Data Delivery

Do You Have a Handle on Your AWS Costs?

Just like with your credit card issuer, there can be "hidden" fees with AWS that you don't know about until you get the bill.

Amazon Web Services (AWS) is a great place to utilize virtually unlimited storage and compute for your enterprise IT needs. It also gives you the ability to scale IT resources up and down without having to rely on big capital expenditures upfront. This can speed your time to market, or at the very least give a good idea of the IT cost and/or feasibility of new IT projects.

However, this is a double-edged sword.

This ease of use of AWS and its cost-per-hour type of billing can become expensive if not monitored and controlled. Think of it as a personal credit card, which can be used when you need that immediate purchase but don't have the cash in your wallet or purse. We know this is dangerous on many levels.

Your AWS resources running 24x7 is like a high credit card interest rate, building more debt until you pay your balance. You might have started the large EC2 machine with the intention to turn it off when you were done using it, but did you? How about all of the others on your team? Are they disciplined enough to do this? Do they pay down their credit cards to zero each month?

If you don't shut down your AWS EC2 instances, you are continually billed even if you are not actively using them. If you run it, AWS will bill you. AWS will not automatically tell you that you are running its machines without any benefit. Why would it? Similarly, if you copy your data to many different areas in AWS, you're getting billed for that redundancy.

Just like with your credit card issuer, there can be "hidden" fees with AWS that you don't realize until you get the bill. For instance, data download costs. It's easy to get you to upload data -- it's unlimited and free! However, the more you upload, the more data storage costs you incur. Also, if you want the data out to you or a collaborator outside your organization, that will cost you, too (though you can check a box for an external user and have them billed for the cost).

How about Glacier, AWS' bulk storage service? Cheaper, right? Sure, but if you want your data out of Glacier, there is an additional cost to "rehydrate" that data back to AWS Simple Storage Service (S3). Then you get the same cost to download it -- a double charge. 

AWS does allow accounts to have a certain amount of data downloads free per month, but for larger data sizes this won't save you much. For larger downloads, there are cheaper tiers for larger data sizes. Ultimately, there are two extremes if you need to download large datasets : 1) rip the Band-Aid off and take the charge as fast as it will download, or 2) bleed it down slowly using as much of the free monthly pricing as possible. Most will pick something in the middle.

AWS can charge you for other various services, which may or may not be significant for your AWS use, but those costs should be considered. My team and I have begun to dig into our use of AWS services, and though we are still early in our overall process, here are a couple of helpful tips we have found:

Just like you shouldn't look at your weight on the scale every day, don't look at your AWS costs every day. It can become an obsession and you will lose focus on the larger picture. I would suggest looking at it weekly or biweekly, depending on the size or your current AWS resources and what your budget is with AWS.

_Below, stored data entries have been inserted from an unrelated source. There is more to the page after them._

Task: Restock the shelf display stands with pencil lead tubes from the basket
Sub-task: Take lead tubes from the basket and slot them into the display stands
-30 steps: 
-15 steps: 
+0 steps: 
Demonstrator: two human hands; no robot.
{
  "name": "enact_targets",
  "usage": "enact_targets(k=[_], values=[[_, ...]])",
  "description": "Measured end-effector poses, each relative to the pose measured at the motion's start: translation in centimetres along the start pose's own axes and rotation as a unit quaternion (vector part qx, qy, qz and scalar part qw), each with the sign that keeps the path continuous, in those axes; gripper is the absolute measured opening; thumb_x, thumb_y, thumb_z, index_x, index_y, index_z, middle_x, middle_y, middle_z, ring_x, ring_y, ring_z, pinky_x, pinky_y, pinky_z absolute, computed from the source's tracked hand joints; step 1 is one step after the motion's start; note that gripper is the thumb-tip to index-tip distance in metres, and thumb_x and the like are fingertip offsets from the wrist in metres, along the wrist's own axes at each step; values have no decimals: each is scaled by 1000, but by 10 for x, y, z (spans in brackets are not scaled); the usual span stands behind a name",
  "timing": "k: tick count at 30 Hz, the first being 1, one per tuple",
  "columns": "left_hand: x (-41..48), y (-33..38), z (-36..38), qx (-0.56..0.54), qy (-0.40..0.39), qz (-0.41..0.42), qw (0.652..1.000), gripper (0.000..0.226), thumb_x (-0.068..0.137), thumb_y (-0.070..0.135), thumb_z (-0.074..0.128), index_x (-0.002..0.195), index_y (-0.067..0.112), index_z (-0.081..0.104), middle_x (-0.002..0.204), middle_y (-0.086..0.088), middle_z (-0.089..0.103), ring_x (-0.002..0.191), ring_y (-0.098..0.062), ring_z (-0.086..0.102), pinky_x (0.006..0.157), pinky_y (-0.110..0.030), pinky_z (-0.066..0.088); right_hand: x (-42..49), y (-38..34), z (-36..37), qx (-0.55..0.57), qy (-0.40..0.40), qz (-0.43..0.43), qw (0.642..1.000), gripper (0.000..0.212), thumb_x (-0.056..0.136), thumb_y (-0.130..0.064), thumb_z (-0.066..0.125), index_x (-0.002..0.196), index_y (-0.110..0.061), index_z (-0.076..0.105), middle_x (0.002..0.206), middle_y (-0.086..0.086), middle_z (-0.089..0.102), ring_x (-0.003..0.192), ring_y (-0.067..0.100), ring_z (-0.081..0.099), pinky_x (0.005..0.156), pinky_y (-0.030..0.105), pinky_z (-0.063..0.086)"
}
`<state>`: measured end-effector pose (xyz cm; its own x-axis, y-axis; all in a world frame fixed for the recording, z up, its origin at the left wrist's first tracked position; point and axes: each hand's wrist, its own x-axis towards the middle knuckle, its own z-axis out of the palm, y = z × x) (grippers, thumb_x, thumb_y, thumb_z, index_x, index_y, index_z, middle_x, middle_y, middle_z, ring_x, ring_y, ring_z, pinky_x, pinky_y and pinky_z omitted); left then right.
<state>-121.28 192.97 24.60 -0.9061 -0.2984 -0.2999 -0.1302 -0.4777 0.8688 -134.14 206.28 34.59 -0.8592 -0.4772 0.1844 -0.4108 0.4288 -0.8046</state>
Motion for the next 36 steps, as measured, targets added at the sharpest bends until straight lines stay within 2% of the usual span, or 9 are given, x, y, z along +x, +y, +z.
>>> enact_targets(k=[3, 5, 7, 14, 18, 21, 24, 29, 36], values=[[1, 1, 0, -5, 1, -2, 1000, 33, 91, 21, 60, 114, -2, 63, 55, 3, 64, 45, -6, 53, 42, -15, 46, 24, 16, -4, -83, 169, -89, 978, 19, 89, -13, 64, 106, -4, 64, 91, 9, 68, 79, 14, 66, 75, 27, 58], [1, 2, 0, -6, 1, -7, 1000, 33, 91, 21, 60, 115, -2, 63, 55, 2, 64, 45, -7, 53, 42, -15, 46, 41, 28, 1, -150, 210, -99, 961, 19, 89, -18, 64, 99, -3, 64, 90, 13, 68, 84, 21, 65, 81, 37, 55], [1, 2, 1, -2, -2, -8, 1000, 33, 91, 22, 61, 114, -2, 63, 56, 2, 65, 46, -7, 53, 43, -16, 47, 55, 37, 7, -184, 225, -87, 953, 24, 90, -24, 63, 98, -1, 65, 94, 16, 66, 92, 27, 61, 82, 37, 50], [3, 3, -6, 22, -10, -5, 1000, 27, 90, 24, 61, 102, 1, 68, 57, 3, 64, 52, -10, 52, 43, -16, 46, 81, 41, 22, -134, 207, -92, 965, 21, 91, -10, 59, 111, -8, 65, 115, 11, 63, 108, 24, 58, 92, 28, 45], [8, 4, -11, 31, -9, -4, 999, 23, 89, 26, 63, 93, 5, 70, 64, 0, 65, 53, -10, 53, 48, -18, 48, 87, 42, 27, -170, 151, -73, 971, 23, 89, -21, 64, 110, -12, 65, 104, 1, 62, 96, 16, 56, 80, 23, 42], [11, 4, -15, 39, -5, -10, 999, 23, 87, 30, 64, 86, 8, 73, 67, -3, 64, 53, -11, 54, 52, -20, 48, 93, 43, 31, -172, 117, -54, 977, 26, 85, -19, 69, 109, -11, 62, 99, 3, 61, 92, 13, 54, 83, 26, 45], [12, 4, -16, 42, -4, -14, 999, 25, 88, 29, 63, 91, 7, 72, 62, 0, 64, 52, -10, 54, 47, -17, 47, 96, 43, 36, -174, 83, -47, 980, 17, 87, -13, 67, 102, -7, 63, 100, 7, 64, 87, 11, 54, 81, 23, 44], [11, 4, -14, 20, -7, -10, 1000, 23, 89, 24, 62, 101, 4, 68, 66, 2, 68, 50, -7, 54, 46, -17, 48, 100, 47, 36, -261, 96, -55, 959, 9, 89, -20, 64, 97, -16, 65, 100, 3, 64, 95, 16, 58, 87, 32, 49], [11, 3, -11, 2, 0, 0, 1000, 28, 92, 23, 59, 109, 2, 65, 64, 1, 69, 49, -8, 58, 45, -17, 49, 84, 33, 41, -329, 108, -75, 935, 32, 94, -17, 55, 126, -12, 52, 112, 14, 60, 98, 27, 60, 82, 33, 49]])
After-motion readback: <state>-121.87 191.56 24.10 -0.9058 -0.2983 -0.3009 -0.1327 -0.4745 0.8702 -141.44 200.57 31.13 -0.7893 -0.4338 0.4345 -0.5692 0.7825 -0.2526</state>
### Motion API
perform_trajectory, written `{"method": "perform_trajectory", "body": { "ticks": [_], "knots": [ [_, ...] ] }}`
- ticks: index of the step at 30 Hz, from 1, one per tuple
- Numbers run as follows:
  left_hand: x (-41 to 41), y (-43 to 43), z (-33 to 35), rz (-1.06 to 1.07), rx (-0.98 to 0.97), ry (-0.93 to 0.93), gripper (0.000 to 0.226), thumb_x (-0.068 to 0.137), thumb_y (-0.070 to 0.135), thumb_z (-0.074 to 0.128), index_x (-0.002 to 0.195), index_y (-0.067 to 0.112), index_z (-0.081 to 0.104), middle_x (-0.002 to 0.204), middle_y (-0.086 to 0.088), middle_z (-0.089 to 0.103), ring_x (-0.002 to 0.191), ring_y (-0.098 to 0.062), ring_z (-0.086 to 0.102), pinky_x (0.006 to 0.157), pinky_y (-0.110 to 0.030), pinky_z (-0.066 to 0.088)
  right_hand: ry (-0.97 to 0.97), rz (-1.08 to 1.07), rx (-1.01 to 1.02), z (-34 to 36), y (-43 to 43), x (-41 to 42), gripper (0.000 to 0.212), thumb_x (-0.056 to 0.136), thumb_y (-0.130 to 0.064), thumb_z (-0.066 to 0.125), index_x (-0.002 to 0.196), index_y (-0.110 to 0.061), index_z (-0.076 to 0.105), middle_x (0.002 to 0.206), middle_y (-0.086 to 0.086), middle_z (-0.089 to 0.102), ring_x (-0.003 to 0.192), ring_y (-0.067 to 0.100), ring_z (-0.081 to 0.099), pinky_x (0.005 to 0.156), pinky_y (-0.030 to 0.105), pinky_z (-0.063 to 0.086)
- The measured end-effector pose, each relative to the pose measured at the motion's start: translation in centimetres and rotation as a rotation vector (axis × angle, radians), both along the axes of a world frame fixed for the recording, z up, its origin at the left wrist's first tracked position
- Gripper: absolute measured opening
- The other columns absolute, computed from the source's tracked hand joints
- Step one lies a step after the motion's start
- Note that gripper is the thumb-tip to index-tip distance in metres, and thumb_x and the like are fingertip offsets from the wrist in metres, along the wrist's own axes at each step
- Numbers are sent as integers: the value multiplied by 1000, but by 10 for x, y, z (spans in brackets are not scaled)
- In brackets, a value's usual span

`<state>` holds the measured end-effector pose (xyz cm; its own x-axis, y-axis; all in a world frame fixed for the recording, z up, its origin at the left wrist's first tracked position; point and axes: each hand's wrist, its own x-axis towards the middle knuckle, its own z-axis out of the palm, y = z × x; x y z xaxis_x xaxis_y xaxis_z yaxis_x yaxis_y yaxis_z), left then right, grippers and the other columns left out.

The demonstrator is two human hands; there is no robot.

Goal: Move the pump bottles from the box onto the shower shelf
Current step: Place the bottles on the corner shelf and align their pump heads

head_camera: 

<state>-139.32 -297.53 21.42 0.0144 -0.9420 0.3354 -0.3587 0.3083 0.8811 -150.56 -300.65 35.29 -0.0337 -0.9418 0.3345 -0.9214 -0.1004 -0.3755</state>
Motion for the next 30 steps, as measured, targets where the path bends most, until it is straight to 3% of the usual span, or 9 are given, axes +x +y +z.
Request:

AWS does give some tools for looking at the billing in its interface, which is a good place to start. In particular, there is a free tool to analyze your costs and AWS will produce a report that recommends cost-saving actions. Use it  -- it can give you some initial insights and start discussions with your team and end users.

As you get more comfortable with the billing and how things are charged, start looking at your billing in aggregate, particularly over time. For us, we downloaded the details from AWS (in text files), opened it in Excel and started to dig into the AWS breakdown. We had a fair amount of services running, but the files aren't big and are appropriately labeled so you can understand the data. You might be shocked by what you see, or it might be obvious.

Do this visually if you can, meaning charts and graphs. This can be powerful as you begin to build processes around AWS resources in the future. Look for trends and points of weakness, or areas where you don't understand the billing and why it occurred. We have good representatives at AWS who were able to help us with our questions.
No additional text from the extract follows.